It helps me to frame things in this way because the stakes for "kyphophobia" are so incredibly low. Nobody's going to try to "clock" me as a hunchback. It's annoying that people try to claim I'm not kyphotic when I am, but people who recognize me as kyphotic don't think of me as disgusting or grotesque because of it. I don't suffer prejudice because of my kyphosis. It's actually not a big deal at all.

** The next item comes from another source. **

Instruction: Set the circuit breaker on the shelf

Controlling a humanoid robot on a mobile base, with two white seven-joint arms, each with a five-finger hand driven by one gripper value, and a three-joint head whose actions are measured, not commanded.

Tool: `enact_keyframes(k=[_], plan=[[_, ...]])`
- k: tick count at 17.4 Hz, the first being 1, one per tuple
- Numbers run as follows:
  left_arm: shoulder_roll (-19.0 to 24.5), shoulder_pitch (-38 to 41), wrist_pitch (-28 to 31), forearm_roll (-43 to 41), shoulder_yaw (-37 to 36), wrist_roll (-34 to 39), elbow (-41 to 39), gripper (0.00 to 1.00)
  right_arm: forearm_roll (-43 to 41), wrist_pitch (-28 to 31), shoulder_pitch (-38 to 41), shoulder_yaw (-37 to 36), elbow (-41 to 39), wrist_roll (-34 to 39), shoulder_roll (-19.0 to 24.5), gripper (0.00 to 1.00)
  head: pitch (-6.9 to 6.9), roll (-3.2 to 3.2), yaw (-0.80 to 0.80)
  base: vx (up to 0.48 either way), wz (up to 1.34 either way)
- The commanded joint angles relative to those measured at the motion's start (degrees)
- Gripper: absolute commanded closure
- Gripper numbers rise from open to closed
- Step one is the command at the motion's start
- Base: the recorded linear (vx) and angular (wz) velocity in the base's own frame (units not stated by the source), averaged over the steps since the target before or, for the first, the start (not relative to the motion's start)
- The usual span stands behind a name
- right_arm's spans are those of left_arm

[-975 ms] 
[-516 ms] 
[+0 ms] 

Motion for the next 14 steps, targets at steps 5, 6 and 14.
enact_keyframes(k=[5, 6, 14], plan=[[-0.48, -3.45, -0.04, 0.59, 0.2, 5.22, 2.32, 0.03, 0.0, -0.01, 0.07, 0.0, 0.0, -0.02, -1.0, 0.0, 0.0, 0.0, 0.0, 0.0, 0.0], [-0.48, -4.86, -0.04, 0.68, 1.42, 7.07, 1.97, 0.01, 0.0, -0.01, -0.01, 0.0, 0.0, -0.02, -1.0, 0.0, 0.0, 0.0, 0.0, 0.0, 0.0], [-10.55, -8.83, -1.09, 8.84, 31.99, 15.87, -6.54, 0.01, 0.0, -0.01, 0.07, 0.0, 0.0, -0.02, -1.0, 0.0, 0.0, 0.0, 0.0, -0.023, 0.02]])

And this is frustrating to me because in my mind, that's how people _should_ deal with my being trans. I just can't imagine saying that I shouldn't be allowed in the bathroom because my being kyphotic makes me a predator or some such ridiculous nonsense, but thanks largely to transphobic media narratives, people seem to actually believe that my being trans rises to that level of significance. It's just so bizarre to me that people are looking at me for "signs" of something that's far less observable than my FUCKING HUNCHBACK and meanwhile not only don't _notice_ that I'm a hunchback, they don't BELIEVE me when I tell them that I am! You ask me about my bones and I'll say things like "kyphosis, scoliosis, thoracic compression fractures", but transphobes, all they say is "BONES OF A MAN". Like, it's not even about them being _wrong_. It's not meaningful, accurate, or useful anatomical knowledge. There are a lot of interesting things about my skeletal system. If all someone's interested in doing with it is arbitrarily assigning a gender, they're missing a _lot of clinically interesting shit_. I guess that's what frustrates me the most about the pseudomedicalism of transphobes. If someone doesn't _like_ my body, fine, but if somebody's going to spend that much fucking time thinking about my body, it's absolutely appalling to me that they wouldn't at least find my body _interesting_.

-

So I guess... that's what my kyphosis, my hunchback, my experience with "kyphophobia" means to me. My body is interesting in a lot of different ways _other_ than being trans. Some of the ways in which it's _more_ interesting as well as more _obviously_ interesting are seen as _less important_ than stuff that just really doesn't matter at all to most of the people who make a big deal about it. The "kyphophobia" I experience is directly a result of negative, inaccurate portrayals of "hunchbacks" in the media which lead people to think of "hunchbacks" as grotesquely ugly and disgusting. The only way I can even _describe_ my kyphotic condition to them is by using a word which I'm just gonna go right ahead and call a "slur".

Despite this, my being a hunchback has _not_ caused me to suffer any significant prejudice. Even when people have misunderstandings about my being a hunchback, they don't go into a whole moral panic about it or react at all in a way that's grossly incongruent with my actual condition. People don't assign any moral value to my kyphosis. All of these things are particularly remarkable to me because of how starkly they contrast with the way people react to my transness. Talking about "kyphophobia" is in large part, for me, a way to communicate how grossly inappropriate and malicious the prejudice associated with transphobia really is. My being a hunchback isn't in and of itself important or noteworthy, and it _shouldn't be_.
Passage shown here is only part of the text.